In the July/August 2009 issue of Yale Alumni Magazine, Mitchell Reich said, "My epiphany (coming out as gay) was always supposed to expand my world, never to limit it, and I'm disappointed in the contraction of my social panorama." (p47) His coming out was about 4 years ago, not nearly long enough to have accustomed himself to living gay in a very diverse world - not just straight (heterosexual) but also one that includes people who want to kill you for who you are. Terrorists want to kill us because we are American. Some Muslims want to kills us because we are sinners. Mothers and fathers fear us because we are not what they want their children to become...or for other reasons. Churches ban us because they interpret scripture differently than we do.
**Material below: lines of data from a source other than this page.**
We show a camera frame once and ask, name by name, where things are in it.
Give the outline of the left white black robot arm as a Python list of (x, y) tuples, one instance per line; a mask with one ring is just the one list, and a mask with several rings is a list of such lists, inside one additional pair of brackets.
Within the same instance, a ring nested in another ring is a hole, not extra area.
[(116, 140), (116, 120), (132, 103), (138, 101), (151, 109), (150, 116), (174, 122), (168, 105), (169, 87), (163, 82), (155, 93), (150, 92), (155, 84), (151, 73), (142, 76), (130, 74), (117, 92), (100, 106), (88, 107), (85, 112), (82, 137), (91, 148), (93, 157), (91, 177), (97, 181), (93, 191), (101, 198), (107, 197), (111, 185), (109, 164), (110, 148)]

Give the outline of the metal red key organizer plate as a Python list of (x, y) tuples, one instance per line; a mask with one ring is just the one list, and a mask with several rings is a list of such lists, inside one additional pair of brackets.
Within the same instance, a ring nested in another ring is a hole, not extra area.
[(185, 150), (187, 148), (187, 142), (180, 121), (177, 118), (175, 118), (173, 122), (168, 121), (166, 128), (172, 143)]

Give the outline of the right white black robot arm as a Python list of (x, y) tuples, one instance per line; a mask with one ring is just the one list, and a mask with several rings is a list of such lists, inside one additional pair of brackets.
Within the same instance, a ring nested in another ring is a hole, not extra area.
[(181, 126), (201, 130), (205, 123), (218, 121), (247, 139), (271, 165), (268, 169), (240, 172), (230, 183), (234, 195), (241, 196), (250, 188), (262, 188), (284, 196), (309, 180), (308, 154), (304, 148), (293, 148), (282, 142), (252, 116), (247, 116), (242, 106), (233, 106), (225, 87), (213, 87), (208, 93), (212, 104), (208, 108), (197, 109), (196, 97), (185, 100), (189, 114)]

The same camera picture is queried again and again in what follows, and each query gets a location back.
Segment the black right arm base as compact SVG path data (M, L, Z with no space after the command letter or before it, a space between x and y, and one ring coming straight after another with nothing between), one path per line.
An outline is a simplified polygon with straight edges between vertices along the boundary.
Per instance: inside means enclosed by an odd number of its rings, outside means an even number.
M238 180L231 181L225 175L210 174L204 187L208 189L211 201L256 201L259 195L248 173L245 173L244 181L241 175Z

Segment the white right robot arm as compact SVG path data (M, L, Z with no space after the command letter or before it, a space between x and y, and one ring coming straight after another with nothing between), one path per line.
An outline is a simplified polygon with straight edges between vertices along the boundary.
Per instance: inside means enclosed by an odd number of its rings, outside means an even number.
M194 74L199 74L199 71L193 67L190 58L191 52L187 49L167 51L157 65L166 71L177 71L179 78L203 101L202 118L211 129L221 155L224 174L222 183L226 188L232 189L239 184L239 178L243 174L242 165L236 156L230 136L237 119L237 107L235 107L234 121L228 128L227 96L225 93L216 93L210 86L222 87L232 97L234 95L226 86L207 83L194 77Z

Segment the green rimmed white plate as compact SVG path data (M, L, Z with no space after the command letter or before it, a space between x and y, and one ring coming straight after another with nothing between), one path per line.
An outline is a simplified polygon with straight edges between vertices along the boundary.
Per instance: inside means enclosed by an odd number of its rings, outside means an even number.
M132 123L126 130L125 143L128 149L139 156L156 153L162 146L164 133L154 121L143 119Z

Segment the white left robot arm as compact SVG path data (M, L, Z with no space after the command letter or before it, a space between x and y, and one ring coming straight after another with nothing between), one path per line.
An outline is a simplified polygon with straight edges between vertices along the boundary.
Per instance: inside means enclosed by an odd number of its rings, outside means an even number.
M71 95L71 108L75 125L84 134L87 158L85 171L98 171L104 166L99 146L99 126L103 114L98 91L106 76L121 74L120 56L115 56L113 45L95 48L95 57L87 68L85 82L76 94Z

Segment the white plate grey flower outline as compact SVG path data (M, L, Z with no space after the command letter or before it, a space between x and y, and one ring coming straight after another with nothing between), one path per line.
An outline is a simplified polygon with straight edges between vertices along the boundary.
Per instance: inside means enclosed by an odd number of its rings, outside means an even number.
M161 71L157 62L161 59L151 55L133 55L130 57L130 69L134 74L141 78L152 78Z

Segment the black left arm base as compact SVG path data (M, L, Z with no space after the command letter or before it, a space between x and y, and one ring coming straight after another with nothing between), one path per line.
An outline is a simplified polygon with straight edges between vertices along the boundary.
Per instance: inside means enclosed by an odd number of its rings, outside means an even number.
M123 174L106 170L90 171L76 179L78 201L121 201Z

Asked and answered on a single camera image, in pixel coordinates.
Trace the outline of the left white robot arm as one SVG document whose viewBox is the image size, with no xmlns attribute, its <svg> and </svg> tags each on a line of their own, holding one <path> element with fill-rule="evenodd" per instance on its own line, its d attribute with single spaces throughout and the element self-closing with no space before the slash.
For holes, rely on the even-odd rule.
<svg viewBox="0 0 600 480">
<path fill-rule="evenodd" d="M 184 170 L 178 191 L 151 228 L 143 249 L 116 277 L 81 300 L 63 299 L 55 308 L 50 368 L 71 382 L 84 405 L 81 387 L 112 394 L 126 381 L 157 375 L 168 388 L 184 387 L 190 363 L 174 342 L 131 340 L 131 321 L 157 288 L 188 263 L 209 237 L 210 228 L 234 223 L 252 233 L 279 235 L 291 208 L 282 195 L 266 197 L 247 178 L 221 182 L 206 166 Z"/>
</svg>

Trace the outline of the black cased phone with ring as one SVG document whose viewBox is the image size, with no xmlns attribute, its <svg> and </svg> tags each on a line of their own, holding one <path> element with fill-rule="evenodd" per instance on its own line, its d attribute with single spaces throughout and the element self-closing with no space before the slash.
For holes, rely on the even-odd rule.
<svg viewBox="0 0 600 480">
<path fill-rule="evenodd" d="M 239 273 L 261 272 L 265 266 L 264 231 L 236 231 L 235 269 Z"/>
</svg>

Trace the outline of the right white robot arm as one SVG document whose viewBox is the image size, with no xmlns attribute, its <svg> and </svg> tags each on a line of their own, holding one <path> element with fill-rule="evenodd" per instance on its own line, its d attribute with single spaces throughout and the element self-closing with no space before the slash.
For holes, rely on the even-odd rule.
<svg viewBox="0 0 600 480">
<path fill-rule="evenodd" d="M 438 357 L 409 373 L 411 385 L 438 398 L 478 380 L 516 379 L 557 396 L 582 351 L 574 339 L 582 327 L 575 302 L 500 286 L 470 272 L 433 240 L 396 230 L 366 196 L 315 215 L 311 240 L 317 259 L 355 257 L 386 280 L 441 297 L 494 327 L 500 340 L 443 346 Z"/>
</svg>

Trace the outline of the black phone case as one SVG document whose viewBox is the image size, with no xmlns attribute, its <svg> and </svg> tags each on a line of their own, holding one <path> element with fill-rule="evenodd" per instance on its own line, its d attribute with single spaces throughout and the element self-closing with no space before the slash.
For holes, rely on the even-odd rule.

So we do cocoon (to use Mitch's word). We tend to gather in groups of people who are very like us, people who look askance at heterosexuals in their midst. At least that's what we do in the beginning of our "coming out". Some of us never make it past that acclimatization. I retreated into heterosexual marriage after those first four years. Of course, the world was very different then. Police could arrest you for being in a gay bar - the dreaded vice squad. Landlords could refuse to rent to you, and employers could fire you.
However, after living in a world that included lots of straights and gays for many years while I was married, I can return to being openly lesbian without the cocooning. In fact, I would miss my hetero/married friends and their children. I cannot let being lesbian dominate my life - how boring! Nor can I deny my marital status - civil unioned in a far-off state, holy unioned in a conservative town, but openly partnered with a woman.
We are part of a group that is striving for acceptance within a church - a small piece of giving back for the comfort that we feel and the financial ability to say, "I'm not sure what you think of me matters very much." Our parents are dead; her son lives a rather bohemian lifestyle in a large city. We don't have consider the consequences for our families.
But most people around here really like us: the older ladies where we go to church, the men who work on our home and our yard, the people we meet where I work, church people that we come to know, twelve-step people, and other groups who might be more traditionally unwelcoming. We've met very little bias, anger, fear or repression. We are truly blessed.
Our parties include some gays but many others - singles, heterosexual marrieds, partners of various kinds, children. I would miss the richness of this blend of people. We even have conversations - some in person, some on the internet - with those who think that our sexuality choice is an abomination. One of my dearest "children" from a time when I worked at a college has very different opinions about what the Bible says about our lifestyle - and some other things also. We occasionally talk about that, but mostly I want to hear about her children, her move, her running accomplishments, what kind of French meal she is preparing for celebration of the Tour de France. I follow her notes closely on Facebook.
Yes, Mitch, I understand your cocooning during the first four years after coming out, but now you have to come out again. In order to expand, you need friends from all sorts of lives and all ages. If you continue to cocoon, you will not be "becoming more fundamentally honest, learning to share myself more deeply with other people." You will become what you were called when you first ventured away from the cocoon: a faggot. You must not let being gay become constitutive of your identity to the exclusion of other parts of you.
I offer you my blessings and my prayers for the man you wish to be. May others find that same diversity within themselves.